Boarding school survivors: why ex-boarders need specialist therapy
Many people have been moved recently by Prince Harry’s openness about his own experience following his mother’s death. In an interview with journalist Bryony Gordon, he talked about his coping strategy, and how it had ultimately turned out to be very unhelpful. He said:
“Shutting down all of my emotions for the last 20 years has had a quite serious effect on not only my personal life but also my work as well. My way of dealing with it was refusing to ever think about my mum, because why would that help? It’s only going to make you sad. So from an emotional side, I was like: ‘Right, don’t ever let your emotions be part of anything.'”
Harry’s bereavement happened when he was 12 years old, and by this age he had already been trained to deal with emotional shocks by shutting down. This training began when he was sent away to boarding school at the age of eight. Boarding schools know that young children get extremely upset when their secure attachments to home and loved ones are suddenly ruptured, and the staff work hard to close down this distress as efficiently as possible.
Parents are encouraged to have minimal contact in the first couple of weeks, the children are told they will soon “get over it”, and a schedule of relentless activities leaves them no free time, keeping them constantly busy and distracted.
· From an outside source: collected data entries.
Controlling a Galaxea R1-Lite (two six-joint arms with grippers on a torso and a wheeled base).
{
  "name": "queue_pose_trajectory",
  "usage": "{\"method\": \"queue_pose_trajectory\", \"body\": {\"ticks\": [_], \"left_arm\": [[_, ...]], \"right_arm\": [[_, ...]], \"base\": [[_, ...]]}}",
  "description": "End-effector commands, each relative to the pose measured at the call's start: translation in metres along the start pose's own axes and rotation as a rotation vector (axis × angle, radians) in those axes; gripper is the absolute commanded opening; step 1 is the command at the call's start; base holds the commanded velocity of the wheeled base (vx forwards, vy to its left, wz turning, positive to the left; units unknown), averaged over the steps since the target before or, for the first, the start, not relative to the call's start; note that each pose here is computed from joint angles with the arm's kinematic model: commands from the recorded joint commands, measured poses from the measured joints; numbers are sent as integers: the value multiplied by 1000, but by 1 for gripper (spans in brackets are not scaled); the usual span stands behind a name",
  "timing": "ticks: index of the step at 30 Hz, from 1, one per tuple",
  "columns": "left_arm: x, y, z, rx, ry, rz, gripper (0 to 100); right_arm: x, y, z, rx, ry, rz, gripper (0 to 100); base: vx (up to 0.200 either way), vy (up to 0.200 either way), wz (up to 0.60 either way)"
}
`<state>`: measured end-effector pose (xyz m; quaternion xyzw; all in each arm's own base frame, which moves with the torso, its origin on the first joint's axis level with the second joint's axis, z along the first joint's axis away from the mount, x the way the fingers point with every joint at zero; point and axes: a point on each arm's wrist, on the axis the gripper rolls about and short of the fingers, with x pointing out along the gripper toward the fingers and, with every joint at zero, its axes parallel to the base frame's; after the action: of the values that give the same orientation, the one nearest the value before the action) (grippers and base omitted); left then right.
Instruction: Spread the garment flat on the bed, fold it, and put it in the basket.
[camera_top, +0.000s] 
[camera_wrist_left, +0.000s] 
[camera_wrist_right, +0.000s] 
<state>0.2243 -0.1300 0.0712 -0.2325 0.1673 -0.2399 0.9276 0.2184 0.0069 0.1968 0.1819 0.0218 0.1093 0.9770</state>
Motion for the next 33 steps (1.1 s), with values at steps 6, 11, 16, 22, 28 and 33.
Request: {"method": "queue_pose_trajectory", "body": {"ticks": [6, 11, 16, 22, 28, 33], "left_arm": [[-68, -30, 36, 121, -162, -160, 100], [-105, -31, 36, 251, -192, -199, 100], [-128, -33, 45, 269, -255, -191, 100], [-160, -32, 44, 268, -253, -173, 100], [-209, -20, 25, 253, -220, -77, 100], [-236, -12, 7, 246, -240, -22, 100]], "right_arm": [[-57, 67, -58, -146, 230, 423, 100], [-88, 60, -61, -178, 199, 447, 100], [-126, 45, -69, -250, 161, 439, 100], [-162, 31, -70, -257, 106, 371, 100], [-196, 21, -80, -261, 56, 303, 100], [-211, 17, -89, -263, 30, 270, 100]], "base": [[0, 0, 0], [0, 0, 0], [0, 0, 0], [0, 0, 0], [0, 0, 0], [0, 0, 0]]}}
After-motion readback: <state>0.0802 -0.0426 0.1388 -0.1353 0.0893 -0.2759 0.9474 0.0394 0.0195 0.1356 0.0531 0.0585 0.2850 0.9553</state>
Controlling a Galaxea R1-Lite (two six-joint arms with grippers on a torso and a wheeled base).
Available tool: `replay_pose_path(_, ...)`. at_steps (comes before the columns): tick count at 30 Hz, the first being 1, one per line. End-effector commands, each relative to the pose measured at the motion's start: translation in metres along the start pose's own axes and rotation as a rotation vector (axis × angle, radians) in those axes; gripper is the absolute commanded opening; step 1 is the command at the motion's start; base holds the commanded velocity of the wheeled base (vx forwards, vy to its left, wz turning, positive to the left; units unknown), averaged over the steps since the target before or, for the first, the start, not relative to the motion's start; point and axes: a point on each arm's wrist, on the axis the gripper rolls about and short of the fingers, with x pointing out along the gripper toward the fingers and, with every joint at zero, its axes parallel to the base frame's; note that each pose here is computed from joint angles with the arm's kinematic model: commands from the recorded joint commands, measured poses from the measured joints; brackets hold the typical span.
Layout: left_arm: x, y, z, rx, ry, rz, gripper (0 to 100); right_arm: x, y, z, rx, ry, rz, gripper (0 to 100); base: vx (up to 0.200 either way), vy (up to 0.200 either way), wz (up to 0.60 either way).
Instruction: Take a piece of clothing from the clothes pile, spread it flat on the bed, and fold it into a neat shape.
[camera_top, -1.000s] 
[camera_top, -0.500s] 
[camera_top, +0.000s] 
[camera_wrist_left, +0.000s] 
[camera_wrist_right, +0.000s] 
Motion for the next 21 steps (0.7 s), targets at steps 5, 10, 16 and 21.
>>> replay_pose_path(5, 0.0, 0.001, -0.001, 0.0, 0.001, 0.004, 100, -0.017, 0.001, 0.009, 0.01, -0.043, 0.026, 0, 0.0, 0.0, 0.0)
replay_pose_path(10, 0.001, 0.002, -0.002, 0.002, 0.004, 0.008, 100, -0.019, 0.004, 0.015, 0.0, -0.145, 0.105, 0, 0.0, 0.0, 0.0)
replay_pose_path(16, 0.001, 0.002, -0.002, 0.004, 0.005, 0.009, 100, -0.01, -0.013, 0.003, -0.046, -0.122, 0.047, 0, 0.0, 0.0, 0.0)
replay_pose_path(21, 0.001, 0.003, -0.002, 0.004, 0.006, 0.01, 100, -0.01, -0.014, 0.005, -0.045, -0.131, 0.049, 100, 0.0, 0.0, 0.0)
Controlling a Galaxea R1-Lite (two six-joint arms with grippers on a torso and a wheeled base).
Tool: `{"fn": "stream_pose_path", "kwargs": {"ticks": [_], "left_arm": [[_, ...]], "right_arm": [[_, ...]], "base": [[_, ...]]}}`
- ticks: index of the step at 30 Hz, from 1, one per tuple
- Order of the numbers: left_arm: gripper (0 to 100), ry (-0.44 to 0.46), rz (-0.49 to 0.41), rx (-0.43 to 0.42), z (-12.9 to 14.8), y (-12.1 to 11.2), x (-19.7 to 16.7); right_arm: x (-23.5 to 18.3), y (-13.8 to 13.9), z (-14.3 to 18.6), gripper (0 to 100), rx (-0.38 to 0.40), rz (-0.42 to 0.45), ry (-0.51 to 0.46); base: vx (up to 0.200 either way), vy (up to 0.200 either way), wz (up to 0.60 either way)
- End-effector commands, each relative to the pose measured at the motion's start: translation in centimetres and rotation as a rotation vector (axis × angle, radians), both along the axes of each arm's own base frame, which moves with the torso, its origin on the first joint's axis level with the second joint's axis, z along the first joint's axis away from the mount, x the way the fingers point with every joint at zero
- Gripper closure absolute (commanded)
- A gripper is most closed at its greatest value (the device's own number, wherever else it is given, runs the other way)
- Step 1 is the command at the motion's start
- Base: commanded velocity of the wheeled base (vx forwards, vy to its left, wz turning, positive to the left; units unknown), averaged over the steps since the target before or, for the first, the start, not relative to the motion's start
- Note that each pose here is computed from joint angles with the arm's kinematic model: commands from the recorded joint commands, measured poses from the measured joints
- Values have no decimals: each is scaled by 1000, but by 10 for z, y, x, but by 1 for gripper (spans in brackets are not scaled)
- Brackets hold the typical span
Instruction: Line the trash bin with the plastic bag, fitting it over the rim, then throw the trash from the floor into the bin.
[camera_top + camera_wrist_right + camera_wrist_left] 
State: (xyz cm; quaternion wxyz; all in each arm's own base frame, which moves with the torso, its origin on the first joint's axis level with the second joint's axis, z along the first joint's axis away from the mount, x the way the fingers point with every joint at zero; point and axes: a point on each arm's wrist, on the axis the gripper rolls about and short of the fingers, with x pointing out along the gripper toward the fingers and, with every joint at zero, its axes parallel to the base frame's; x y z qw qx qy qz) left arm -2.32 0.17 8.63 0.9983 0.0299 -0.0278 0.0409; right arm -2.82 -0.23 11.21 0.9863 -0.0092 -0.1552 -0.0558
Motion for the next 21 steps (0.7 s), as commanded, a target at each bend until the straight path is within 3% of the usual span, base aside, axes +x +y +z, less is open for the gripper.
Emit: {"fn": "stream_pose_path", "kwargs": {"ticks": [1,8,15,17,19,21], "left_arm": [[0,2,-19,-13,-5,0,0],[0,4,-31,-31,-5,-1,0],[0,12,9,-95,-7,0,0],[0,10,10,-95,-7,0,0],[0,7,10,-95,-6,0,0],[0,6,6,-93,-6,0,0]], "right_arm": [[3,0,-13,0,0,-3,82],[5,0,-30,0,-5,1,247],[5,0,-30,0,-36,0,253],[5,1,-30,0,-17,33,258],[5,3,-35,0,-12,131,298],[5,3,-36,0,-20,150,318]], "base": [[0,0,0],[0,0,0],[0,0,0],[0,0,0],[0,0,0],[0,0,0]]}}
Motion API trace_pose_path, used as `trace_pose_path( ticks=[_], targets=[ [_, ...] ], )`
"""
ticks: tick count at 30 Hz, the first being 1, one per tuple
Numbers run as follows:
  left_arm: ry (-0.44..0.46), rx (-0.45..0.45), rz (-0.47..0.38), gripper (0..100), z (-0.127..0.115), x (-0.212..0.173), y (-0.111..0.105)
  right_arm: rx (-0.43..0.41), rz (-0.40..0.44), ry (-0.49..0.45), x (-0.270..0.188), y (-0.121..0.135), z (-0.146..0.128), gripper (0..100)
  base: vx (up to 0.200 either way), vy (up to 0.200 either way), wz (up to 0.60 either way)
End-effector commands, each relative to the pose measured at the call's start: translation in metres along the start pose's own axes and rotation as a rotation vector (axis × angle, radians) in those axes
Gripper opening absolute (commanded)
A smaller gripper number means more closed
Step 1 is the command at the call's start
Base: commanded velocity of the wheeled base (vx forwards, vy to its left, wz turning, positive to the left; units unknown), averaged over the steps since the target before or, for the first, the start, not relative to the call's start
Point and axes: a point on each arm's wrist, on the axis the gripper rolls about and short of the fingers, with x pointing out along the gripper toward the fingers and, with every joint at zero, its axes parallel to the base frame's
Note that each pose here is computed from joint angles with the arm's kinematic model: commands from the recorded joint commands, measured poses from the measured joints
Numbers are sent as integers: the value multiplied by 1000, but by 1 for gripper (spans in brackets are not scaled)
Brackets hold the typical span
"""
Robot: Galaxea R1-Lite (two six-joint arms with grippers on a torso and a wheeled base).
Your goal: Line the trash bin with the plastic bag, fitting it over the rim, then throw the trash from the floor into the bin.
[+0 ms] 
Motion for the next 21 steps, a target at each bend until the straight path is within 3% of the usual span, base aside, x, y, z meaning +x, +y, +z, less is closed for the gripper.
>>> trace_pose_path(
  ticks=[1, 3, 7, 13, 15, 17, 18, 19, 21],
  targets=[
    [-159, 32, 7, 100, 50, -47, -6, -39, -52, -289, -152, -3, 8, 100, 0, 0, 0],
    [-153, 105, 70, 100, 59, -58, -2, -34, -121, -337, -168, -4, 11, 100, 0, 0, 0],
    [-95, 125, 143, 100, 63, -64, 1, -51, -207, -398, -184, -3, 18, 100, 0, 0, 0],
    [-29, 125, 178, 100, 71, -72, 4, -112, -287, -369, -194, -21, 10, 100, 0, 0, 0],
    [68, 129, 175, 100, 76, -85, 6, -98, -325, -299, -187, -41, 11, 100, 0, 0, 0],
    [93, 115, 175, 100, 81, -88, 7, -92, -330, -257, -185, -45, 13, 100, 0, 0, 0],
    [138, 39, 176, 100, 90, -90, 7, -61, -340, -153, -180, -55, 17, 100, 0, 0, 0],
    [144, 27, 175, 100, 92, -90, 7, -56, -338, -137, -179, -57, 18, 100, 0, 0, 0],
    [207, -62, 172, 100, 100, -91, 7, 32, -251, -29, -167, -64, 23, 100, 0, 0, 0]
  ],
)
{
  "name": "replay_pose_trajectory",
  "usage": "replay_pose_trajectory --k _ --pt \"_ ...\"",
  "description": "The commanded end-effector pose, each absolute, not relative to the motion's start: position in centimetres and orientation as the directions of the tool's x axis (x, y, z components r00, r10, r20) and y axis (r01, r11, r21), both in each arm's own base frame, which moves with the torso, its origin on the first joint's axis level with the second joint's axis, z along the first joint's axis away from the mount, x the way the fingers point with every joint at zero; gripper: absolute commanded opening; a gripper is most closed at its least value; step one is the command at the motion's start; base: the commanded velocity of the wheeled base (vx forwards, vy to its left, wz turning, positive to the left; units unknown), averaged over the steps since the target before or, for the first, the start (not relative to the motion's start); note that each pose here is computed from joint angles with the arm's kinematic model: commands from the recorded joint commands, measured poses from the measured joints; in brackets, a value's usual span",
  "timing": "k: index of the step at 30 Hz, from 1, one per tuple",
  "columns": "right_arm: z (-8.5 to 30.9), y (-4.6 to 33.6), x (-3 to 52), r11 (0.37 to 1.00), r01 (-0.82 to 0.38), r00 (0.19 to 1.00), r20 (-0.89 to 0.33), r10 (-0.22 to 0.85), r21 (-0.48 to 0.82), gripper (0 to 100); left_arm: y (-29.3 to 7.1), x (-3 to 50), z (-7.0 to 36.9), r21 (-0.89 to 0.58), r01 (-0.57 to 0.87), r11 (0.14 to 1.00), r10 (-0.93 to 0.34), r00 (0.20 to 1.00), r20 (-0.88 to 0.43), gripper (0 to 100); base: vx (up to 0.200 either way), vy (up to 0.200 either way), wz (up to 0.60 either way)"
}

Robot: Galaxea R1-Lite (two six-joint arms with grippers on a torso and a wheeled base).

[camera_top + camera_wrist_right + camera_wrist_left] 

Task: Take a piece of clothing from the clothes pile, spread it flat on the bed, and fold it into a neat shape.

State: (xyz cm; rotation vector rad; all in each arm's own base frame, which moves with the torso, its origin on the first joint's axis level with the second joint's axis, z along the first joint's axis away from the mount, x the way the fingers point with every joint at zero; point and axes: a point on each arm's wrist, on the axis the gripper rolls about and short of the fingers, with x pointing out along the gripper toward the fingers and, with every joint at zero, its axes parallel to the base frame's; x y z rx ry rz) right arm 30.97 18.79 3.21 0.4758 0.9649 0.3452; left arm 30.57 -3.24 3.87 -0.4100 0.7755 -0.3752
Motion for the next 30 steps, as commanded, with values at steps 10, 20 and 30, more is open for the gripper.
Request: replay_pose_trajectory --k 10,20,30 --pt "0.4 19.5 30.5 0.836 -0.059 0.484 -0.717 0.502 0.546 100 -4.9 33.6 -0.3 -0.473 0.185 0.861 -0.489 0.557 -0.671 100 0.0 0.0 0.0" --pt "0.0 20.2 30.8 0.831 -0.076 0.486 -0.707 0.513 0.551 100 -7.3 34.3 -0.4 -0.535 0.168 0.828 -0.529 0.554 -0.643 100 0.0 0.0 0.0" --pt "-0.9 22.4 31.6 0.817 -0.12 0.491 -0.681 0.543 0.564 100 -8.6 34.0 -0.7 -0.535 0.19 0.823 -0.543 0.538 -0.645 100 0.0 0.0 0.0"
Prince Harry’s comment that it was better not to think about his mother as it would only make him sad shows that his early training was working very well.
However, what starts out as a successful coping strategy for the child becomes a terrible problem for the adult ex-boarder. The schools are very efficient at creating young people who are highly successful at functioning, but who have learned to hide away all vulnerability, developing what has been termed a ‘Strategic Survival Personality’. This helps the child feel safe enough to cope with boarding school, but prevents them from growing up in a healthy way.
In adult life, the ex-boarder can seem very polished and confident, but their ability to connect with/relate to the emotions of other people, and their own emotions, is heavily compromised. This can become gradually apparent, as happened with Prince Harry. He admitted that this also affected his work life. Leaders who are not able to assess their own emotional state or the emotional climate of their workforce can make poor decisions under stress, as they do not have access to the full picture. Good decision-making requires logical thinking side by side with intuitive awareness.
As ex-boarders proceed through life and acquire partners and children, their ‘brittleness’ can show up. They often withdraw from family interactions and try to keep at a ‘safe’ distance. They may be workaholics who find it impossible to handle unstructured time. Their inability to tolerate or understand others’ emotions can leave partners feeling cut off and rejected.
Sometimes ex-boarders have crises triggered by life events, such as their own child reaching the age of 8, but they may not even realise what has sent them into a spin. This is one reason why it is useful to have a specially trained therapist if you have been to boarding school. They can spot common patterns of behaviour and typical reactions that a non-specialist might not notice.
Another reason to choose a specialist is because ex-boarders often believe that they themselves are fine, and that the problem resides in their partner/boss/child. The significant other may be described as unstable, too emotional, depressed, anxious etc. In fact, the ex-boarder was trained at school to be the ‘ok’ one, not the needy or upset child, not the ‘weak’ cry-baby, and so the other person in their life may take on this role instead.
A well-trained therapist knows this pattern and is able to untangle what is really going on. They are also able to understand the double-binds that occur for children at boarding school, involving the privilege and entitlement that go hand in hand with this type of education.
In 2016, Nick Duffell and Thurstine Bassett published Trauma, Abandonment and Privilege: a guide to therapeutic work with boarding school survivors, followed up by a training course for therapists in the UK. This approach covers three phases of the therapy: Recognition, Acceptance and Change. It uses a structured framework to move towards healing.
The first step for the client is actually acknowledging being wounded; the second is experiencing and accepting feelings about being sent away; the third is understanding how they survived; the fourth finding acceptance; and the fifth is starting to have healthier behaviour patterns in the place of strategic survival tactics. This is often a long and complicated process which takes commitment and determination from both the client and the therapist.
Although boarding schools appear to have changed radically in recent years, with central heating and Skype, the basic facts of how children and young people have to survive the separation form home are still the same.
Research conducted at the University of Nottingham in 2016, in which current boarding school counsellors were interviewed, revealed that children are still cutting themselves off from intimacy and are hiding their inner vulnerable selves under a polished veneer, as they strive to appear ‘independent’ and ‘successful’.
The counsellors worry about the way that the children’s shattered attachments and lack of physical proximity to loved ones are setting them up for relational issues in adult life. Specialist therapists can help ex-boarders undo the damage and begin to live in a healthy way, no matter whether they were sent away to school ten years ago or sixty.